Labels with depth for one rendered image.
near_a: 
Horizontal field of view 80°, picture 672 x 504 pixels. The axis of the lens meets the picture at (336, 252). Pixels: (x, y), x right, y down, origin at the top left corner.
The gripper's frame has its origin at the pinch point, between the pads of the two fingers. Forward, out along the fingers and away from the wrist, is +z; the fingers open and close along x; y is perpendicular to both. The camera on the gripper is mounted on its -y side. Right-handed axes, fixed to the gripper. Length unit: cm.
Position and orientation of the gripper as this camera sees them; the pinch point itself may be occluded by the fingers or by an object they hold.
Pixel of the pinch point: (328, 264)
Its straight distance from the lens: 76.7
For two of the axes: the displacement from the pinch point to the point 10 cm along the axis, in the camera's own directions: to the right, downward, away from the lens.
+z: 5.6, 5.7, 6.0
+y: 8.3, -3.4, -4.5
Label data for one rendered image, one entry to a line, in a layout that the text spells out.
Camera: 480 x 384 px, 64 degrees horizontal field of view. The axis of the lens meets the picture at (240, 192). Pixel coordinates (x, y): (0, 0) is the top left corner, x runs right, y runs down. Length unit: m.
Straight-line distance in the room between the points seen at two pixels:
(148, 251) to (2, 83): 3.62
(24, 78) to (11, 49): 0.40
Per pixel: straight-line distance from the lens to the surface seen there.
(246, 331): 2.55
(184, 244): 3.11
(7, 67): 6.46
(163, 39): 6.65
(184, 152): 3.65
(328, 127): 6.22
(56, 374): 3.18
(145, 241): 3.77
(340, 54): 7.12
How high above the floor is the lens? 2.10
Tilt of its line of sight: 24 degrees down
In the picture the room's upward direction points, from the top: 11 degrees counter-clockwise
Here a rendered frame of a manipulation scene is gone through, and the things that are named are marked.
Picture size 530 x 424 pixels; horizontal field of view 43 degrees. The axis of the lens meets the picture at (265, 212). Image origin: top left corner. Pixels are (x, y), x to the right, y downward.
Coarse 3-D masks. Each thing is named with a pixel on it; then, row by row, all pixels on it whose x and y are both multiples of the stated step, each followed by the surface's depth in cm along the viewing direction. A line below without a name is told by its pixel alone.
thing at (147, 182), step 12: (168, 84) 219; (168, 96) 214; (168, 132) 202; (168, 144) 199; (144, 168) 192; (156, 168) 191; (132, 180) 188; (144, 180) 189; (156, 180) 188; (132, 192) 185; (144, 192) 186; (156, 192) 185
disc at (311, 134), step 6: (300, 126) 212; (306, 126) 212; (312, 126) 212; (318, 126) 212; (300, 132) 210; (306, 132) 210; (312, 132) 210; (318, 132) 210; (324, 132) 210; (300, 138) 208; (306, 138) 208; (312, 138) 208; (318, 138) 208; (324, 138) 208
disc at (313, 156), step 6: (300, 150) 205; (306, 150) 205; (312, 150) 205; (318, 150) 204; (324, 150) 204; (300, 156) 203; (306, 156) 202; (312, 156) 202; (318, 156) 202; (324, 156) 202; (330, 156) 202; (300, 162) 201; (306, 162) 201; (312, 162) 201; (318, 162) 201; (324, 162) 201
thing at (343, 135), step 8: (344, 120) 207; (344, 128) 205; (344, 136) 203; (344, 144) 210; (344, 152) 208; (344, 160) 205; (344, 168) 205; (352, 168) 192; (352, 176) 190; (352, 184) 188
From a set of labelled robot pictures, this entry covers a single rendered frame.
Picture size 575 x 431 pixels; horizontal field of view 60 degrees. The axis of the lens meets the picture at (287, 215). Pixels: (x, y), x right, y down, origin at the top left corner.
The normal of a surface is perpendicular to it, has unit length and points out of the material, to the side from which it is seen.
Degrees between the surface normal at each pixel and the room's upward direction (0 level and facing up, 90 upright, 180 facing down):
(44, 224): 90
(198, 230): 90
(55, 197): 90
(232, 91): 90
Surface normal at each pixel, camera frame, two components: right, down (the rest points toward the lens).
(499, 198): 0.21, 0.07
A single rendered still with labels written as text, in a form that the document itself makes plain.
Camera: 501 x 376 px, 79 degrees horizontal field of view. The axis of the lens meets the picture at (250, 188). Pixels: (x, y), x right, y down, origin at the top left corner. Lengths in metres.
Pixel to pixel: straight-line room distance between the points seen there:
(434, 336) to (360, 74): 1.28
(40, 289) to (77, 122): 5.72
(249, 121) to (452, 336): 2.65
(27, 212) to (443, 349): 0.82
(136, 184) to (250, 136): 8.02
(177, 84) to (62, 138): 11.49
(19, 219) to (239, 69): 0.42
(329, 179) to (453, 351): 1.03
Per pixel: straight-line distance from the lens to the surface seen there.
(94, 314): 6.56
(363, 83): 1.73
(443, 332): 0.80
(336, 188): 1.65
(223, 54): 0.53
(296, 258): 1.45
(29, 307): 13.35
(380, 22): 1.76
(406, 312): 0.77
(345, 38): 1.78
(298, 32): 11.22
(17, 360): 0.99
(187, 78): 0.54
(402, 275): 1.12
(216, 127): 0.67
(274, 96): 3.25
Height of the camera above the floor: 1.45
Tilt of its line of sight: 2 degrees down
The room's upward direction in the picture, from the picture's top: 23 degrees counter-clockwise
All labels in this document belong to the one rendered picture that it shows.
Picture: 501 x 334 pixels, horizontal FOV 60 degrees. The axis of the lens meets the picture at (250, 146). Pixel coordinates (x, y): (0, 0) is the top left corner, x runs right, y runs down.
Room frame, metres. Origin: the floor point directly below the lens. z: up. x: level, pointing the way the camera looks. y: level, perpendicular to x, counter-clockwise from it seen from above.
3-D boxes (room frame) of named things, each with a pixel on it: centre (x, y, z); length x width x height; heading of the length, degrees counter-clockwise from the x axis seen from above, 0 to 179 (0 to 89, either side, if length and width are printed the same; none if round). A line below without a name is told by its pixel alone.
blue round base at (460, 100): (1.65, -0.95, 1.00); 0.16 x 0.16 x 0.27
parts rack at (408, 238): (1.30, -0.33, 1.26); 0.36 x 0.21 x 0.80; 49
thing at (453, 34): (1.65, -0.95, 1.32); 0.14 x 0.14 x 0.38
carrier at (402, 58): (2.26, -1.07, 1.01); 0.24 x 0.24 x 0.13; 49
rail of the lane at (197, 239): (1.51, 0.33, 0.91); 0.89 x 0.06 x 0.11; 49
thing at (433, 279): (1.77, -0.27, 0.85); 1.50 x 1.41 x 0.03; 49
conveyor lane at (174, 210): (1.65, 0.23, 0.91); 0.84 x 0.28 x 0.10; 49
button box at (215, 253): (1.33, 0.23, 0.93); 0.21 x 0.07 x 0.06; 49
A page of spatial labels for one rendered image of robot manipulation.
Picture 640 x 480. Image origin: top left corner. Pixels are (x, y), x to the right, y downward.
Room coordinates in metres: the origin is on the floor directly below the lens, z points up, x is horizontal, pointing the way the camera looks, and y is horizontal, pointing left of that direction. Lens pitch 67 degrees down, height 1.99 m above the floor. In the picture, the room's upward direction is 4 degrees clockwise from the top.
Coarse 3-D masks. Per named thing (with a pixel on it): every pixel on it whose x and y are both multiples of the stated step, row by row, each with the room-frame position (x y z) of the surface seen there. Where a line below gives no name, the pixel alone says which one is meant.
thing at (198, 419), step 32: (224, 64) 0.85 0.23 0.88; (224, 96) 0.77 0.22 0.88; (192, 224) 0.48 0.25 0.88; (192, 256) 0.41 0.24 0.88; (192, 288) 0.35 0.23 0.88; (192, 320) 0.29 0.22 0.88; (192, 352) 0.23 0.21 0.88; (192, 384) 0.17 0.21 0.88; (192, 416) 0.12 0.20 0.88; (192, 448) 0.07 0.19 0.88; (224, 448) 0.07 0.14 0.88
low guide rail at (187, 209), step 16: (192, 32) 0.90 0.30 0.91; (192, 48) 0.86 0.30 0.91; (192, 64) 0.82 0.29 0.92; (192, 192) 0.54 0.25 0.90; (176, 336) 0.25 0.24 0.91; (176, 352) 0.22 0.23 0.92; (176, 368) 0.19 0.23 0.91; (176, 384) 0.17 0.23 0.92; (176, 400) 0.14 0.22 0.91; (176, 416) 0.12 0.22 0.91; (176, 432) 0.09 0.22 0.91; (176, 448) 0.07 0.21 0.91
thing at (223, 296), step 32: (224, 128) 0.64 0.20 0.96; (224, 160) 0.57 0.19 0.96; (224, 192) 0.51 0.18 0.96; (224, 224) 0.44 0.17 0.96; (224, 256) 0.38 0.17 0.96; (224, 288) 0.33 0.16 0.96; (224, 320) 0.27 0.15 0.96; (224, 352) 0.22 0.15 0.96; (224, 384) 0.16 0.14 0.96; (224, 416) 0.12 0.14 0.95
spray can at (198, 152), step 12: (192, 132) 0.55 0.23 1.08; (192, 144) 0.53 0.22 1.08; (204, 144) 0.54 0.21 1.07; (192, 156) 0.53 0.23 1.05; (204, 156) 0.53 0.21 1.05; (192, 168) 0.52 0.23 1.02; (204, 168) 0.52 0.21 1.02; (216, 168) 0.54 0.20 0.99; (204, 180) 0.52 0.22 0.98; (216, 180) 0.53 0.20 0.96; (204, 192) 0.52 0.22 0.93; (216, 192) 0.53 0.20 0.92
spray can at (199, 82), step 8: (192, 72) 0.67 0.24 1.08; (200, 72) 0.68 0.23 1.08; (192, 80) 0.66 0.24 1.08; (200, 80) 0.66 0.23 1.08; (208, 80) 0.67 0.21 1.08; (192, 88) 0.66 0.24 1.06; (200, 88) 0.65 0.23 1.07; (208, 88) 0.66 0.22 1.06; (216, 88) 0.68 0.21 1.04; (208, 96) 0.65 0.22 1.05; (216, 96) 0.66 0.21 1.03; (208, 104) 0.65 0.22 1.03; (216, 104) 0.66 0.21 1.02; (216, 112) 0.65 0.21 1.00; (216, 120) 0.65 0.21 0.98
::::::::
* **Problem details**:
With the first line being the one containing "(406, 312): 0.77" and the last line the one containing "Picture 640 x", transcribe exactly the lines above that fall in that range.

* **Solved problem**:
(406, 312): 0.77
(345, 38): 1.78
(298, 32): 11.22
(17, 360): 0.99
(187, 78): 0.54
(402, 275): 1.12
(216, 127): 0.67
(274, 96): 3.25
Height of the camera above the floor: 1.45
Tilt of its line of sight: 2 degrees down
The room's upward direction in the picture, from the picture's top: 23 degrees counter-clockwise
All labels in this document belong to the one rendered picture that it shows.
Picture: 501 x 334 pixels, horizontal FOV 60 degrees. The axis of the lens meets the picture at (250, 146). Pixel coordinates (x, y): (0, 0) is the top left corner, x runs right, y runs down.
Room frame, metres. Origin: the floor point directly below the lens. z: up. x: level, pointing the way the camera looks. y: level, perpendicular to x, counter-clockwise from it seen from above.
3-D boxes (room frame) of named things, each with a pixel on it: centre (x, y, z); length x width x height; heading of the length, degrees counter-clockwise from the x axis seen from above, 0 to 179 (0 to 89, either side, if length and width are printed the same; none if round). A line below without a name is told by its pixel alone.
blue round base at (460, 100): (1.65, -0.95, 1.00); 0.16 x 0.16 x 0.27
parts rack at (408, 238): (1.30, -0.33, 1.26); 0.36 x 0.21 x 0.80; 49
thing at (453, 34): (1.65, -0.95, 1.32); 0.14 x 0.14 x 0.38
carrier at (402, 58): (2.26, -1.07, 1.01); 0.24 x 0.24 x 0.13; 49
rail of the lane at (197, 239): (1.51, 0.33, 0.91); 0.89 x 0.06 x 0.11; 49
thing at (433, 279): (1.77, -0.27, 0.85); 1.50 x 1.41 x 0.03; 49
conveyor lane at (174, 210): (1.65, 0.23, 0.91); 0.84 x 0.28 x 0.10; 49
button box at (215, 253): (1.33, 0.23, 0.93); 0.21 x 0.07 x 0.06; 49
A page of spatial labels for one rendered image of robot manipulation.
Picture 640 x 480. Image origin: top left corner. Pixels are (x, y), x to the right, y downward.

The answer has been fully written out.